How darkened streets reflect hard times
The lights went out on many cities' thoroughfares during the recession. And lots of them haven't been turned back on.
Nighttime illumination is an important part of city life: It keeps crime and accident rates down while beckoning people outside and allowing commerce to continue well past sunset. The presence or lack of working streetlights also appears to be a pretty good indicator of a municipality's economic health.
Cities all across the U.S. have been turning off streetlights for several years now, in an effort to save money during tough economic times. Some, like Colorado Springs, Colo., darkened thousands of them during the depths of the recession. But as the Colorado Springs budget recovered, thanks to the streetlight reduction and other cost-saving measures, all the city's lights were turned back on by late last year.
Then there's Atlanta -- where recession-era budget cuts left large sections of the city's interstate highways dark.
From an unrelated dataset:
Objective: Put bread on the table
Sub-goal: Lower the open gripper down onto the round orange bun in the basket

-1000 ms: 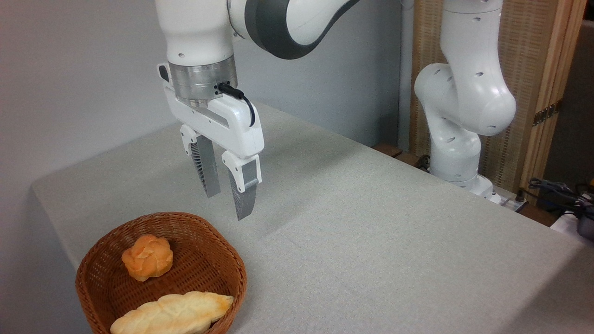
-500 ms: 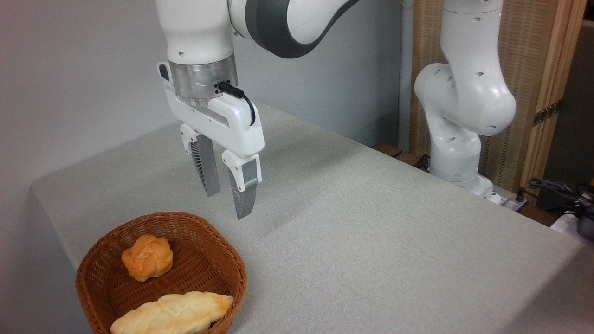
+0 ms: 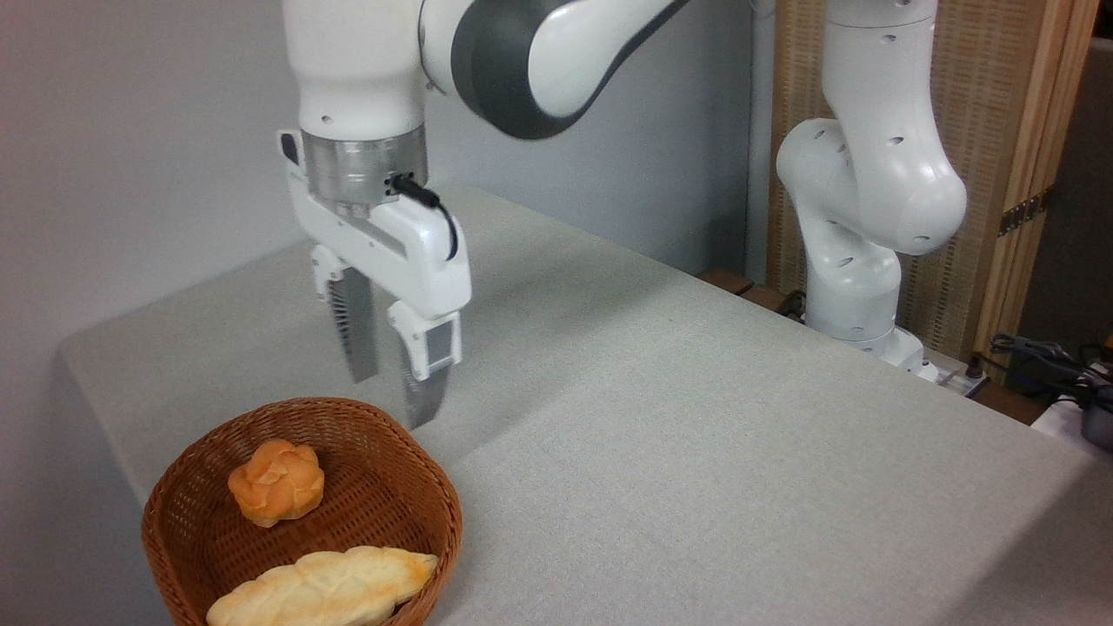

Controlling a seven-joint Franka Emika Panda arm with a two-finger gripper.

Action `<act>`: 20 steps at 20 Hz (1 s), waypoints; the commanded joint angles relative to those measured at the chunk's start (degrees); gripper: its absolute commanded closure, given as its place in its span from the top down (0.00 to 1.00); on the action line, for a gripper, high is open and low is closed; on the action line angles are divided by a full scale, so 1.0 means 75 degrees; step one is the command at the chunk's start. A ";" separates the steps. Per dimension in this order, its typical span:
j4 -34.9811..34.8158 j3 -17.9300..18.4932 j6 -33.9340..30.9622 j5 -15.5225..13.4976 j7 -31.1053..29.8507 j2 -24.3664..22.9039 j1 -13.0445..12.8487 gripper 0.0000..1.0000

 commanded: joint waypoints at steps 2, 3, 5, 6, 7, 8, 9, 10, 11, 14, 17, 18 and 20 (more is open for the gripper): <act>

Close to half of the 7,000 lights lining some of the busiest sections of highways in the city and its suburbs do not work. And it's not just a matter of changing a light bulb. Many of those lampposts have been vandalized for their valuable copper wiring.
Some observers say streetlights are more than just a public service -- they can affect a community's vitality. A working streetlight "touches kids going to school in the dark," Kirk Cheyfitz, chief executive of New York-based Story Worldwide, a marketing company, told Bloomberg last year. "It touches midnight Mass at a church. It touches businesses that want to stay open past 9 p.m."
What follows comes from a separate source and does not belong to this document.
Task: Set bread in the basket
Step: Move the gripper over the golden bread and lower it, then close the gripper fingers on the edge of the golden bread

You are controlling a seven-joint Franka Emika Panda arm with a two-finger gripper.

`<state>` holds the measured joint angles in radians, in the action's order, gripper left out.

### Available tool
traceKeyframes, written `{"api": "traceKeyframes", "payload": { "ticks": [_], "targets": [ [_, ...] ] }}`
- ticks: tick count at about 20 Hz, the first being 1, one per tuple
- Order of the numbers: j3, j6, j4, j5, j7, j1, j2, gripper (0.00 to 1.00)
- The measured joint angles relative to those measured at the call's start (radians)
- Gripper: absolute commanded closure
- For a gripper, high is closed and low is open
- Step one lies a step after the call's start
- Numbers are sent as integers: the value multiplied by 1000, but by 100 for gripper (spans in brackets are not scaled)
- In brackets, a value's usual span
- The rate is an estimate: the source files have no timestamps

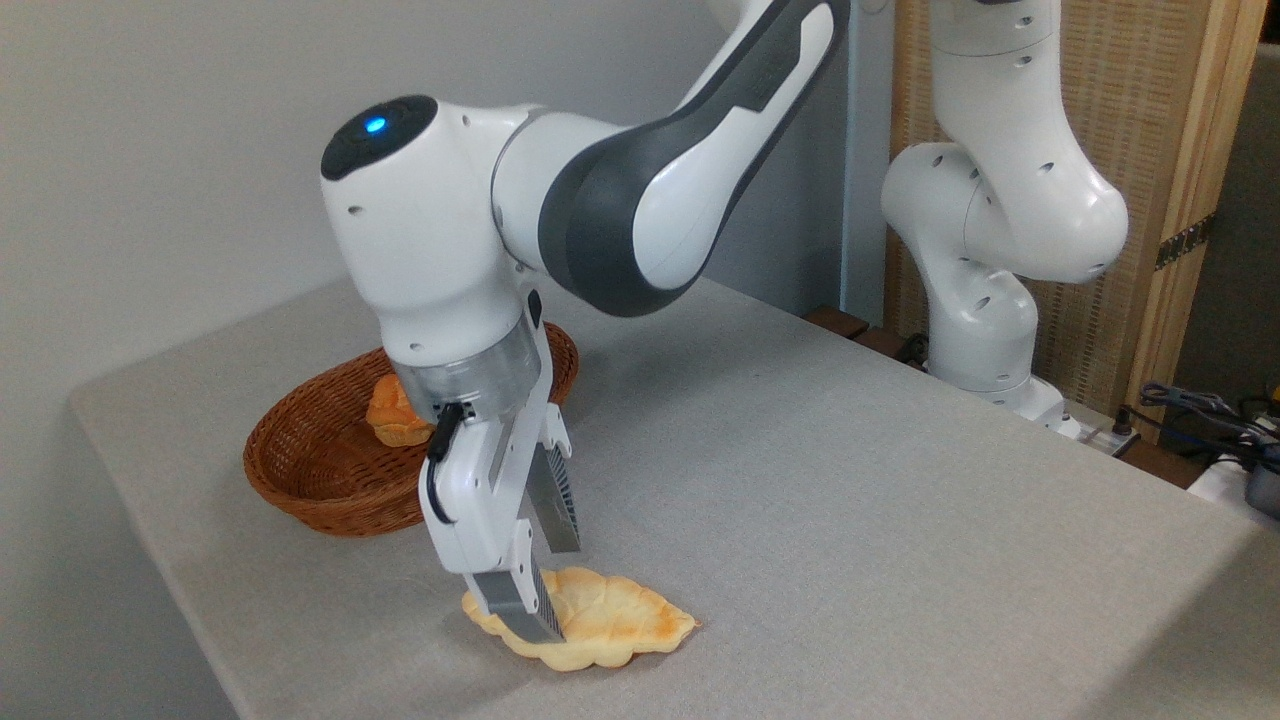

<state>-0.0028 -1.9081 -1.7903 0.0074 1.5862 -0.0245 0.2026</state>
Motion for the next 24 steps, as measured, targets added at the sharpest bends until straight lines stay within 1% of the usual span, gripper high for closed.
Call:
{"api": "traceKeyframes", "payload": {
  "ticks": [9,23,24],
  "targets": [
    [0,-23,1,2,4,0,14,0],
    [0,-24,3,2,4,1,23,0],
    [0,-24,3,2,4,1,27,1]
  ]
}}
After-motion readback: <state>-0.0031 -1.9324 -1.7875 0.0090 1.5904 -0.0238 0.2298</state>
Cheyfitz was referring in particular to the situation in Detroit, where a full 40% of the city's 88,000 street lights are broken, and there's no budget for repairs. As The Detroit Free Press recently reported, the lack of street lights and other essential services left many residents feeling abandoned well before the city formally declared bankruptcy, earlier this month.
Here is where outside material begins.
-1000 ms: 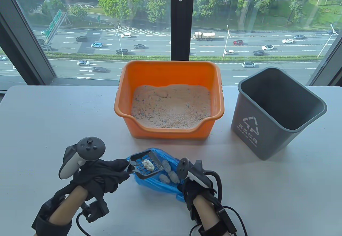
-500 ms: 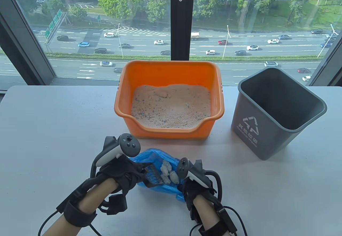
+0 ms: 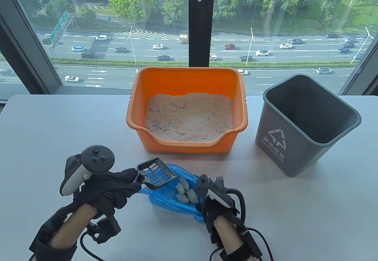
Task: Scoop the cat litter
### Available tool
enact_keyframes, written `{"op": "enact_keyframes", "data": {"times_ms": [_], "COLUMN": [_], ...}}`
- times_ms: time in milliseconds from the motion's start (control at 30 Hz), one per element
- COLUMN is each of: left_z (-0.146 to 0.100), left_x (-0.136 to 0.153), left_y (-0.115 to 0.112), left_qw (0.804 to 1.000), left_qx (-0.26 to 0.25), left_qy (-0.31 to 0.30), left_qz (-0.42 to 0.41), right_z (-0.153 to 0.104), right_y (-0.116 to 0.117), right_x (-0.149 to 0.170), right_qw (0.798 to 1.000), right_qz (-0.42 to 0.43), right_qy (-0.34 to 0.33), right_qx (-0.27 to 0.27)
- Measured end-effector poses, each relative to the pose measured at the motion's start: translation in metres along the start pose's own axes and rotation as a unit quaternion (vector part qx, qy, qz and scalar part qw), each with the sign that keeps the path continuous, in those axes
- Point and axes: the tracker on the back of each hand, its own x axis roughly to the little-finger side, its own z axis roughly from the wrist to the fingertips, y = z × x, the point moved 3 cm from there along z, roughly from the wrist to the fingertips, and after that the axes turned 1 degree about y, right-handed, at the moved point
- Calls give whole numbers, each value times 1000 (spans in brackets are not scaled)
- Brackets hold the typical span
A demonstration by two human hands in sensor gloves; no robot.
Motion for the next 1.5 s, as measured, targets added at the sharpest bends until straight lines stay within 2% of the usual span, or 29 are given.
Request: {"op": "enact_keyframes", "data": {"times_ms": [167, 367, 633, 767, 800, 867, 933, 1033, 1167, 1333, 1400, 1467, 1500], "left_z": [48, 127, 230, 263, 268, 282, 291, 301, 302, 282, 264, 245, 240], "left_x": [-32, -63, -53, -46, -46, -51, -53, -49, -45, -56, -69, -76, -76], "left_y": [4, 0, -8, -11, -10, -6, -6, -8, -15, -14, -17, -21, -22], "left_qw": [1000, 997, 979, 967, 960, 962, 959, 953, 950, 962, 973, 972, 968], "left_qx": [-26, -41, -51, -60, -70, -95, -96, -128, -161, -180, -185, -182, -185], "left_qy": [12, 58, 179, 222, 250, 242, 250, 248, 225, 154, 87, 35, 28], "left_qz": [3, -34, -87, -110, -107, -86, -92, -120, -146, -134, -104, -145, -168], "right_z": [0, 0, 0, 0, 1, 1, 1, 1, 1, 2, 2, 2, 2], "right_y": [0, 0, 0, 0, 0, 0, 0, 0, 0, -1, 0, 0, 0], "right_x": [0, 0, -1, -2, -2, -3, -3, -3, -3, -3, -4, -4, -3], "right_qw": [1000, 1000, 1000, 1000, 1000, 1000, 1000, 1000, 1000, 1000, 1000, 1000, 1000], "right_qz": [0, -3, 0, 1, 2, 1, 2, -1, -1, -1, 0, 0, 0], "right_qy": [0, 1, 0, 0, -1, -1, -1, -2, -3, -3, -3, -3, -3], "right_qx": [0, 2, 1, -1, -1, -2, -2, -1, 0, 0, -1, -1, -1]}}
"I feel like I'm in Beirut," Detroit resident Antonio Tucker recently told the newspaper. "It's a mile just to walk to the store at night, and you got to go through with no streetlights. It's dark and it's scary and these abandoned buildings, you don't know who's going to jump out of them or what's going to happen."
Richard Mendoza, Atlanta's public works commissioner, told WXIA-TV it will cost about $1.2 million to get his city's thousands of darkened streetlights working again, with an additional $250,000 to maintain them. And those costs don't include an annual power bill of around $1 million. But the money has been found, apparently. So, perhaps the lights coming back in Atlanta and elsewhere on is a hopeful sign of better financial times.
And yes, some argue that too many street lights are a waste of energy. But if you ask most people, they'd probably feel more comfortable walking around at night on a well-lit street than on a dark one.